__WORK ORDER__. For each line below that includes the word "state", make a copy.

__Records drawn from a dataset__.
┏━━

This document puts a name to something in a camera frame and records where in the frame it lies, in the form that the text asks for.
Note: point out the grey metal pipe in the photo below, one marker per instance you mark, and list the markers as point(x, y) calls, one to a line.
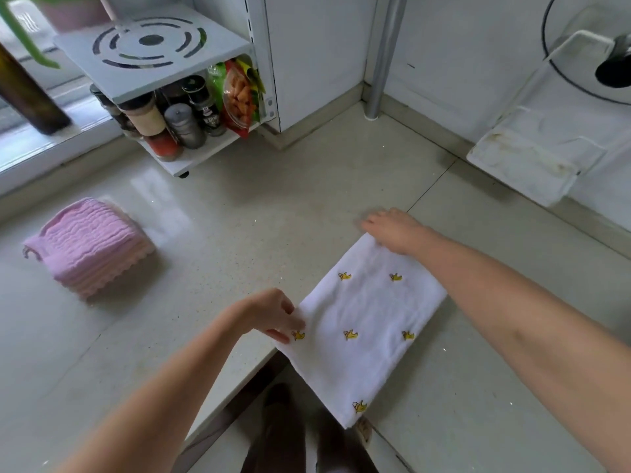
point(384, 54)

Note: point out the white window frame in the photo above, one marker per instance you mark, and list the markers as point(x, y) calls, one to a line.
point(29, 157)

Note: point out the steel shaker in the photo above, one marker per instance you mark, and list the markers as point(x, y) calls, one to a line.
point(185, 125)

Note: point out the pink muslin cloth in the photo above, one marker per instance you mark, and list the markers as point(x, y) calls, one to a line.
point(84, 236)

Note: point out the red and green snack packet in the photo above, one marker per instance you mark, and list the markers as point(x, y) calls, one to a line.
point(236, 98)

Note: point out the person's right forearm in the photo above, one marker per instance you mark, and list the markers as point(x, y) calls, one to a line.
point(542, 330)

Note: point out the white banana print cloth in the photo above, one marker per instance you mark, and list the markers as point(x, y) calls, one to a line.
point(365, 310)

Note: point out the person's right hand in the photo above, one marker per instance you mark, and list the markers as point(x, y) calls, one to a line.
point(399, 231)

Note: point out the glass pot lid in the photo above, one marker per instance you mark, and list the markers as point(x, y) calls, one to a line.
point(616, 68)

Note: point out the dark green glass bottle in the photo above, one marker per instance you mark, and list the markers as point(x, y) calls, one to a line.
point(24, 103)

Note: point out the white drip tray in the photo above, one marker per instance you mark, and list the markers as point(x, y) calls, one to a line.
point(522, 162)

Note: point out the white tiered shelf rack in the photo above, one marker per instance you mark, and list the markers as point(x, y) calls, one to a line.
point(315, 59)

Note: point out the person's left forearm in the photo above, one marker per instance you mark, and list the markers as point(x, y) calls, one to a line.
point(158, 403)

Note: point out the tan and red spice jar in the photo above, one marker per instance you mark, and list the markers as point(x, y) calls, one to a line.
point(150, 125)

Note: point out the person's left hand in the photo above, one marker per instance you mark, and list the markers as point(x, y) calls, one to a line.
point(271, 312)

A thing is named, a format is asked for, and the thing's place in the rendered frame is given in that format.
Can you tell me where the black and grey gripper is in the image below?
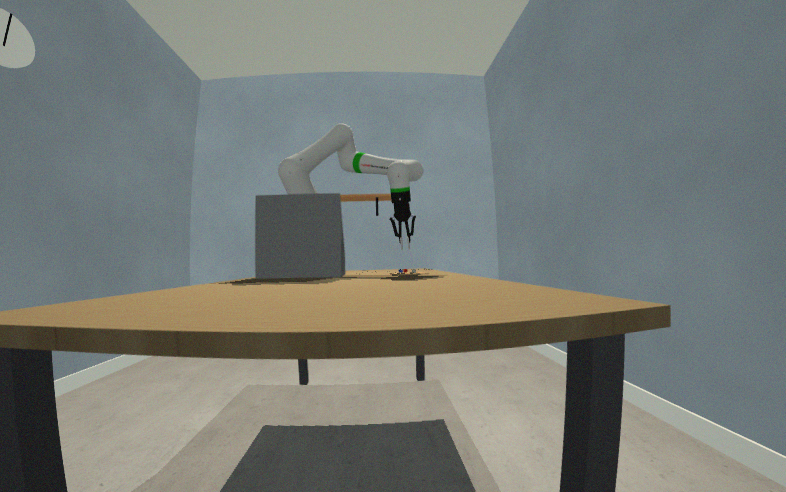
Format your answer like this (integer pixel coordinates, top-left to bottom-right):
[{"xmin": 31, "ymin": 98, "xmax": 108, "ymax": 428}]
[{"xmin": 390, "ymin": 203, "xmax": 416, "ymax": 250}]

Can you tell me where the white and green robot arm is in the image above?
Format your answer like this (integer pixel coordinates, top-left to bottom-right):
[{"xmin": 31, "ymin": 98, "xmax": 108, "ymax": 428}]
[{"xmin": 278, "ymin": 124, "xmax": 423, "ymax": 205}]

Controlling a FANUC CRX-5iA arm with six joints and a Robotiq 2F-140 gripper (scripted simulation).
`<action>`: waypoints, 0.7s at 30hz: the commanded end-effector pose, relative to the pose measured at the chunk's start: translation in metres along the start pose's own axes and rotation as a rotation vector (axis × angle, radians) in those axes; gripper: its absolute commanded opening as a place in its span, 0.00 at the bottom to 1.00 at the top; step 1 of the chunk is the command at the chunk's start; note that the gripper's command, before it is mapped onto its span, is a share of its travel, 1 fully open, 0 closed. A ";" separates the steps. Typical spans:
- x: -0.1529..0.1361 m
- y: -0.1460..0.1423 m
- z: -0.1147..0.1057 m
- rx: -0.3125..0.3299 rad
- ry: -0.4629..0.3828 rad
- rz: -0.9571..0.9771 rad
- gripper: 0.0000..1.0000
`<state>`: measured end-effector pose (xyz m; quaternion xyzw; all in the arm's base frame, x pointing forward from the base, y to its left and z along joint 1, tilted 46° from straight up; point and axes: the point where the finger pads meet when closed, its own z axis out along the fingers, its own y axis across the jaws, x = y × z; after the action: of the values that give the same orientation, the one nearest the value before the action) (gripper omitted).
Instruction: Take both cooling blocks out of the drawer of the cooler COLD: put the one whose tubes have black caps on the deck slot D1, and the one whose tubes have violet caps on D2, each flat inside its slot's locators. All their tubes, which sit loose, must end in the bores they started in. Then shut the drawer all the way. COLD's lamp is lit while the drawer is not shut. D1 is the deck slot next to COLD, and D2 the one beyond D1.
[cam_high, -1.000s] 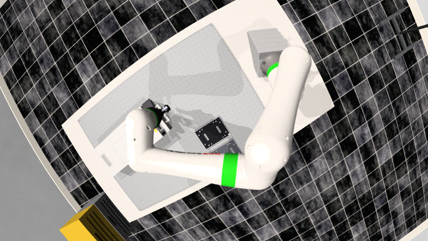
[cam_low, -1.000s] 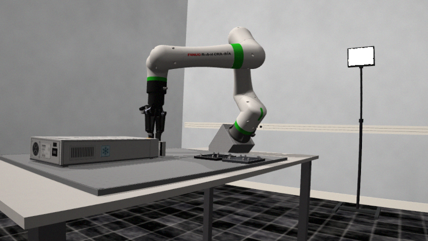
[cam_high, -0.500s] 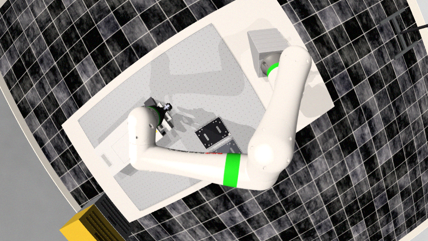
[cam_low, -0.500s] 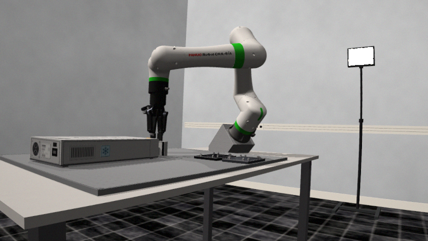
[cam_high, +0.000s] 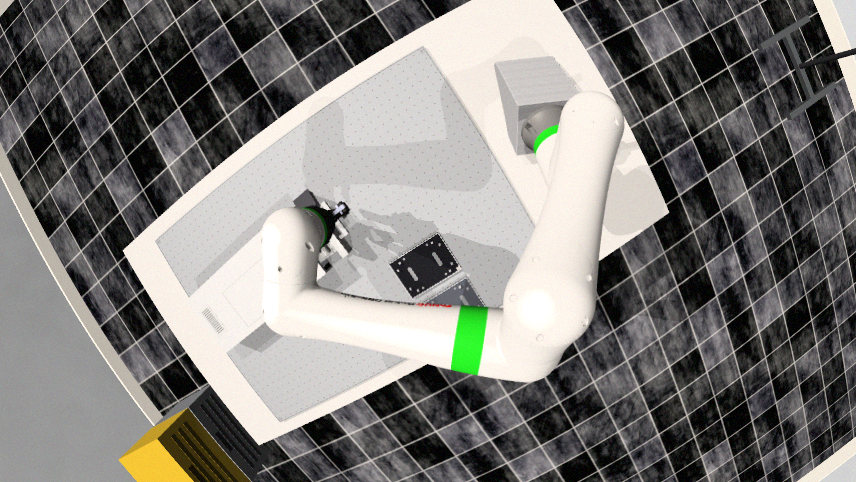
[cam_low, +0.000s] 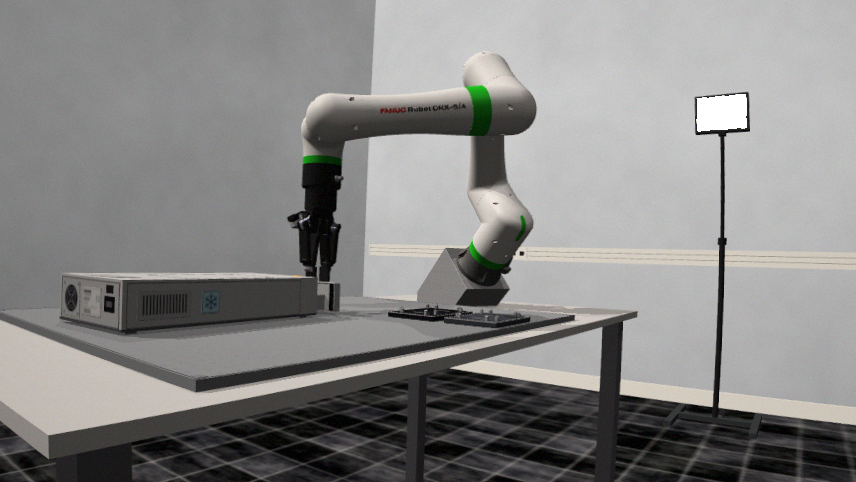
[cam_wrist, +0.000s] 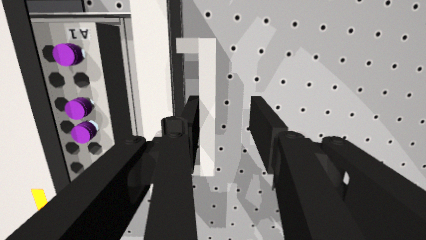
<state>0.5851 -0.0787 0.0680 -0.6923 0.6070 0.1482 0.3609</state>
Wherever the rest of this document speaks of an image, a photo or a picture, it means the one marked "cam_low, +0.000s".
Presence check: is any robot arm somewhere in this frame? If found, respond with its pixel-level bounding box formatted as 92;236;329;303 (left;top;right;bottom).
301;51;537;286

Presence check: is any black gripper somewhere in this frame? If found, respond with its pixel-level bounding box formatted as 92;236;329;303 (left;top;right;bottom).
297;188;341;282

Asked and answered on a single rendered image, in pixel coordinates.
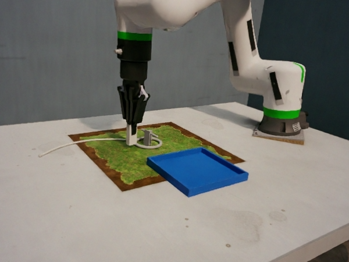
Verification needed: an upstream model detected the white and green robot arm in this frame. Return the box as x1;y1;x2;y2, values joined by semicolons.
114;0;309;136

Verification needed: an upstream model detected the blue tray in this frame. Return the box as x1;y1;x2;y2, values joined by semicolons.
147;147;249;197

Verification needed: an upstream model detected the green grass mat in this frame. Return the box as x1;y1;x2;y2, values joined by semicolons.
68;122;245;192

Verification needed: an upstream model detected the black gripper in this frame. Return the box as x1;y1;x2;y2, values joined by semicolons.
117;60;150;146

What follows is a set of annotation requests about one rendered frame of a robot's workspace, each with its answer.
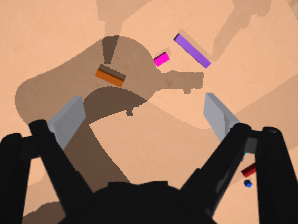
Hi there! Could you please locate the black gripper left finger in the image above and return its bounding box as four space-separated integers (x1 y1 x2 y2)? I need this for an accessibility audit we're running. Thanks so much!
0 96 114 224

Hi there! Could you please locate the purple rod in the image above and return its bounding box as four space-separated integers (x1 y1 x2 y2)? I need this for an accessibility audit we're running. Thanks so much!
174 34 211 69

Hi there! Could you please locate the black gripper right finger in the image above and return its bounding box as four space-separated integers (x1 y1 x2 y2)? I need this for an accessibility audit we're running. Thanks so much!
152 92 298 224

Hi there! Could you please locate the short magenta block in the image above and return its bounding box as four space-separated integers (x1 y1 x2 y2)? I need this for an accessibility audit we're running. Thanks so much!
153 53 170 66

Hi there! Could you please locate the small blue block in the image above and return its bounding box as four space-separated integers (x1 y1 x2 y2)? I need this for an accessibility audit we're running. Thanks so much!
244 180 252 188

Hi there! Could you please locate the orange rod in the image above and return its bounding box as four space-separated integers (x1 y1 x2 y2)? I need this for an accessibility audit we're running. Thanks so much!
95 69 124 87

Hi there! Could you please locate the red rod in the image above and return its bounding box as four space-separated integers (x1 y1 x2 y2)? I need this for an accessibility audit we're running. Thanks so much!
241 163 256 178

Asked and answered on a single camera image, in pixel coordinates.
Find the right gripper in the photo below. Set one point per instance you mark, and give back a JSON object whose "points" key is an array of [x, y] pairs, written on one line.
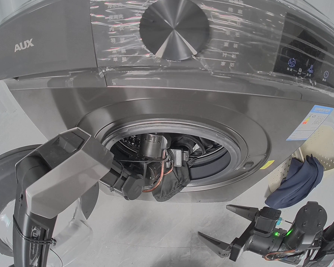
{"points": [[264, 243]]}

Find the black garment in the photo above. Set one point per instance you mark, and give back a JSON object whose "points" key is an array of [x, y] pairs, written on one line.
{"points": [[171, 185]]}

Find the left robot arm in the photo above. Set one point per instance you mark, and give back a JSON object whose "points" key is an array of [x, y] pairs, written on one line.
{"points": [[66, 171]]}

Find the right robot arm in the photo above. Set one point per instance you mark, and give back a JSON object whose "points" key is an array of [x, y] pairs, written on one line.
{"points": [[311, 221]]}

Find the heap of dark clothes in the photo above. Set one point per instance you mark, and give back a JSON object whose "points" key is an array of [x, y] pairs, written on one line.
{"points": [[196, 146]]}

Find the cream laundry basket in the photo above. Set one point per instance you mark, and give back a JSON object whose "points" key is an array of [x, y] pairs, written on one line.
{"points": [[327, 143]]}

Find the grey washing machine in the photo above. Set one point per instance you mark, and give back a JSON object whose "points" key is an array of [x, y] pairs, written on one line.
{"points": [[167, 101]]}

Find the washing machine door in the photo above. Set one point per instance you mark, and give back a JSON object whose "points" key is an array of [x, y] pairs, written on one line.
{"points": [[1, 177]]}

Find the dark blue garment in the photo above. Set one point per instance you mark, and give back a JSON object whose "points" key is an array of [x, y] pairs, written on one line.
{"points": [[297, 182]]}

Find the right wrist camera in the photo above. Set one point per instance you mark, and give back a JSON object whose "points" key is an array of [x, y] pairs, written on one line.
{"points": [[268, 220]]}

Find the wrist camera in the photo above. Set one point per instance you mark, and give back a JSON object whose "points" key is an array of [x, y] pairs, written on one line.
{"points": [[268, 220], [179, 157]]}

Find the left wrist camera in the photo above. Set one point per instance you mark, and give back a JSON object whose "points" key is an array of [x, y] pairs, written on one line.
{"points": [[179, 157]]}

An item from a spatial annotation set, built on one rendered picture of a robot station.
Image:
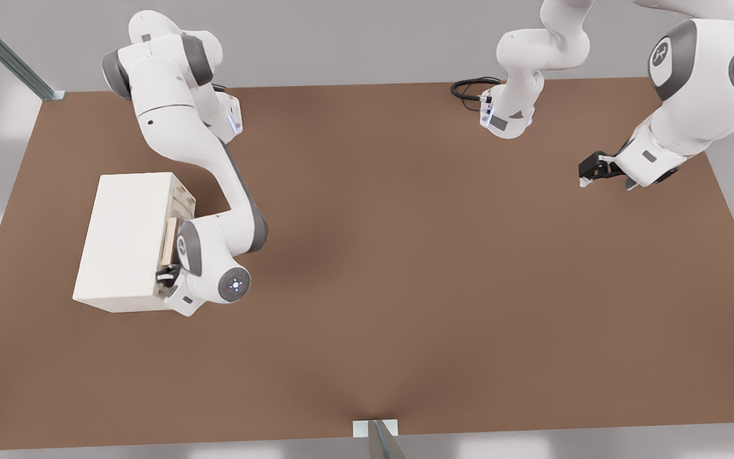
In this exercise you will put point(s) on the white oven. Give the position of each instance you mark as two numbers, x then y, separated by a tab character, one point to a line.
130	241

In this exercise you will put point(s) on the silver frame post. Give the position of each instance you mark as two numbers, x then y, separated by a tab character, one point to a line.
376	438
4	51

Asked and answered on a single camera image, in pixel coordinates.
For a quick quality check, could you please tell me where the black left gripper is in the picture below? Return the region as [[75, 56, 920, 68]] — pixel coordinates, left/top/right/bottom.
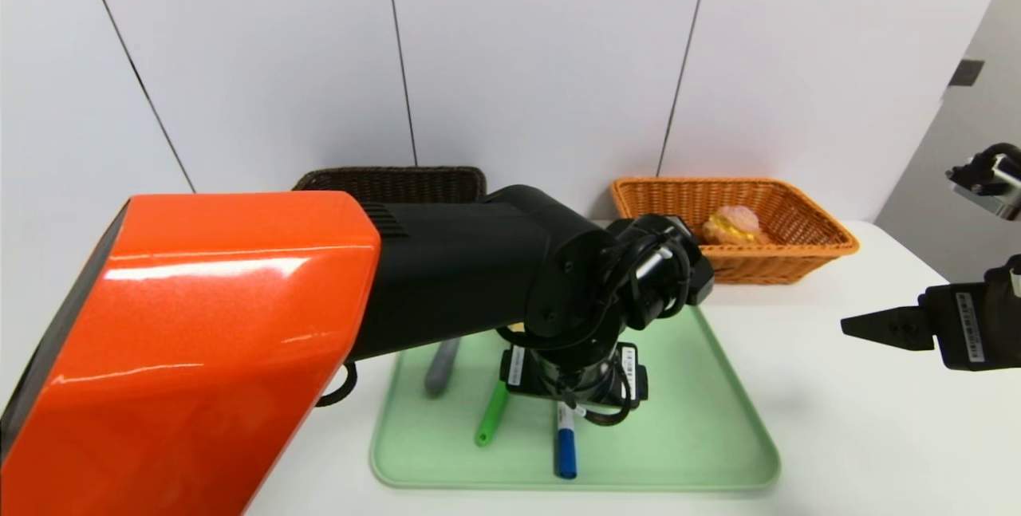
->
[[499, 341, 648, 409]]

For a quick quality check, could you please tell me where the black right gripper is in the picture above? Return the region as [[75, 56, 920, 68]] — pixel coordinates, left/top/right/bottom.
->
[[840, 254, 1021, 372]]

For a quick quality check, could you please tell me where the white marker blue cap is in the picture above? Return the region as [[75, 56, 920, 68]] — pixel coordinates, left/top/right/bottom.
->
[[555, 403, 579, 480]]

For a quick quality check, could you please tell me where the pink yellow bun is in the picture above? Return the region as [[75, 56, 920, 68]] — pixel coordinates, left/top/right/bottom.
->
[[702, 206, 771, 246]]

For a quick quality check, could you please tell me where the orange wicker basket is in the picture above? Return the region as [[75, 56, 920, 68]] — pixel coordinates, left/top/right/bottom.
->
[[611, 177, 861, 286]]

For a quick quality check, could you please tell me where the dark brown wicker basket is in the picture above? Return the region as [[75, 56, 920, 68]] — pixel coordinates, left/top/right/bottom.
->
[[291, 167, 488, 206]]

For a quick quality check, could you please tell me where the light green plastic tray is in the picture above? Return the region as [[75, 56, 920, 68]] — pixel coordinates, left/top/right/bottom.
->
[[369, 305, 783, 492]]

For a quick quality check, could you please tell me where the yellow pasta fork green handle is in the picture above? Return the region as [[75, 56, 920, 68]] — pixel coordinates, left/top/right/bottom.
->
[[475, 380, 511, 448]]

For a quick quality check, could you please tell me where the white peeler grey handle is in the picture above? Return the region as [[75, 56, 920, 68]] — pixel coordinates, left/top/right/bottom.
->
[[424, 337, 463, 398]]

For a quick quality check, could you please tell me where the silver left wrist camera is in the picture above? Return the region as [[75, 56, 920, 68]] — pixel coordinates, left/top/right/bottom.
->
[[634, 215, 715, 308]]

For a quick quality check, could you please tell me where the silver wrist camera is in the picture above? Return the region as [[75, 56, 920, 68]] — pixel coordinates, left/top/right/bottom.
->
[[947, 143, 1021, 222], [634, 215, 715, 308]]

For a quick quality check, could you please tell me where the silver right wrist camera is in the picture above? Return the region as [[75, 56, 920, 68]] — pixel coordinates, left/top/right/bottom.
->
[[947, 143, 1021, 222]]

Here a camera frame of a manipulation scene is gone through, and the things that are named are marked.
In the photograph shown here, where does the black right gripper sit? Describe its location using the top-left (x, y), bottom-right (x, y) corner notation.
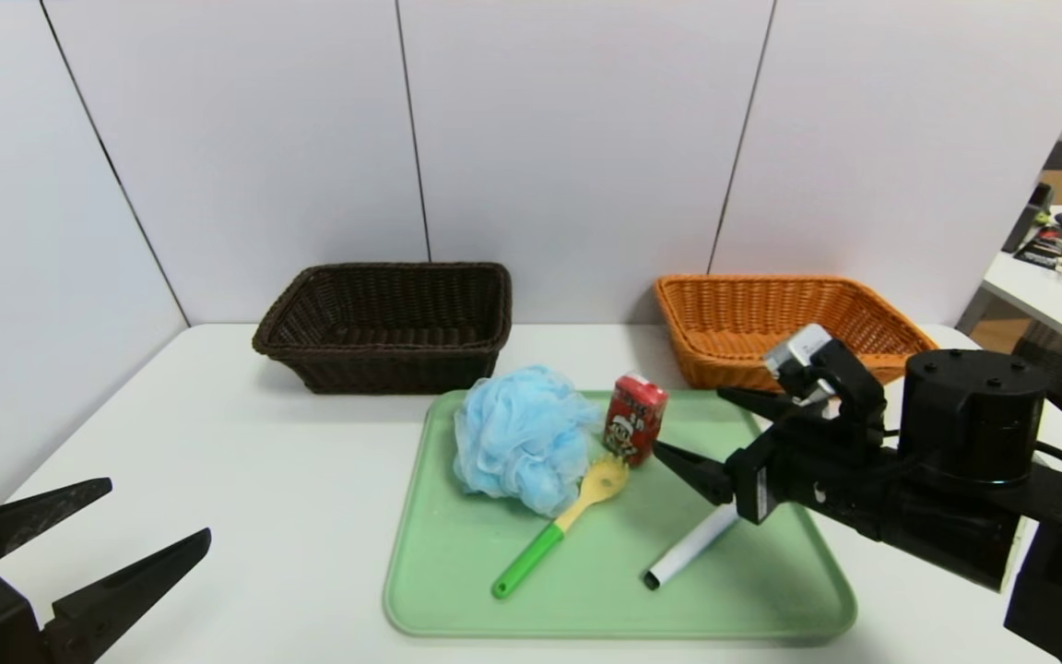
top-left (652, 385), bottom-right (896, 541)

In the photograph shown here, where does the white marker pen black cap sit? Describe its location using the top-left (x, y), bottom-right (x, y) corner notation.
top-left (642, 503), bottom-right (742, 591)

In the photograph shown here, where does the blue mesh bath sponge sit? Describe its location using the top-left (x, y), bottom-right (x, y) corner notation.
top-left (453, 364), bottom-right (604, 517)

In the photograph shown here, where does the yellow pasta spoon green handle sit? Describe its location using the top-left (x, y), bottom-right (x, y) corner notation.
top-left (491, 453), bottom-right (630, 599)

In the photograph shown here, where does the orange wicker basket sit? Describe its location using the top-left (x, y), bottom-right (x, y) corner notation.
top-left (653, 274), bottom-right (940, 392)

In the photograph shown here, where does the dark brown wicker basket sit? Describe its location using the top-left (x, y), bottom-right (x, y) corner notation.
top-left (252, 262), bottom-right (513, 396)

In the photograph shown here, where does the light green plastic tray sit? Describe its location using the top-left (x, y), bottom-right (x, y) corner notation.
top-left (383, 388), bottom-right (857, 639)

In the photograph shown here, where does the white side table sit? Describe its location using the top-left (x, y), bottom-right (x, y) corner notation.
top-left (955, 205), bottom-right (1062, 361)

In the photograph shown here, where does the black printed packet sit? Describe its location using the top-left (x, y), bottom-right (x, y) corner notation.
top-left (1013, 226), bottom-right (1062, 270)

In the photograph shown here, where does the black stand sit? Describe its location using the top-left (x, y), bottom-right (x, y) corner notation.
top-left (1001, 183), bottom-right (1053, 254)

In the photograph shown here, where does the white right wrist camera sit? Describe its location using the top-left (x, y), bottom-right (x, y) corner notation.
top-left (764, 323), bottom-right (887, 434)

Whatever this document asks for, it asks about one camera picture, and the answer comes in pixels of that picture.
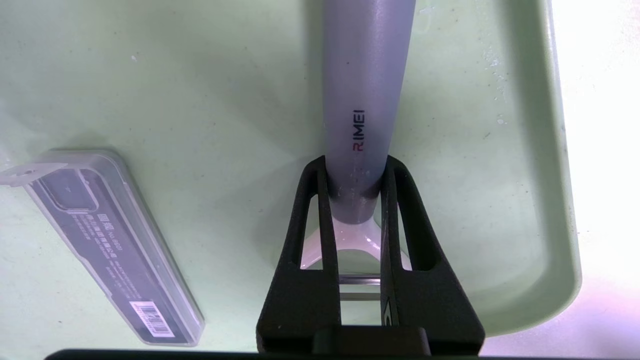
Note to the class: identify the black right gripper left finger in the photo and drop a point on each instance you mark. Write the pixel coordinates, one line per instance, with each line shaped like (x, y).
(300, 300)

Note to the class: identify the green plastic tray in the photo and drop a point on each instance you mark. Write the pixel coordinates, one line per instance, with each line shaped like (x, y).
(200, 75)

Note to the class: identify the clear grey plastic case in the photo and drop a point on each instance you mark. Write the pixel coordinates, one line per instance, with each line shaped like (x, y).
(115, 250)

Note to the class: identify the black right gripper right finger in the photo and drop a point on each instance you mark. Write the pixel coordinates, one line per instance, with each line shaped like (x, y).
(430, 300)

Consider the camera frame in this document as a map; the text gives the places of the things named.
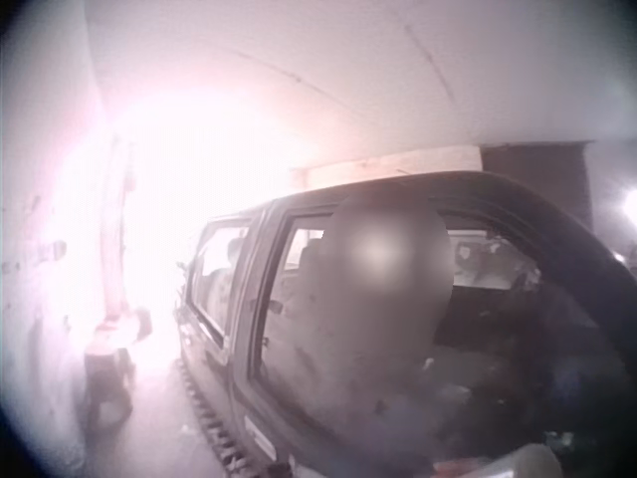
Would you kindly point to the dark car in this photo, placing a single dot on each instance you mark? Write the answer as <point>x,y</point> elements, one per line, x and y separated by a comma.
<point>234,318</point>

┗━━

__WRITTEN ANSWER__.
`<state>`: measured end-effector pose (xyz m; quaternion xyzw; all in the arm's base frame, x pointing forward from the base, y to its left and z along joint 1, tilted 46° from straight up; point and axes: the point where the finger pads meet when closed, its own z axis out along the fingers, its own y axis across the jaws, x = y × z; after the action: of the values that give the same orientation, the one nearest the value before the action) (gripper omitted).
<state>0.5851 -0.0787 0.0680 -0.6923 0.6070 0.1482 0.3609</state>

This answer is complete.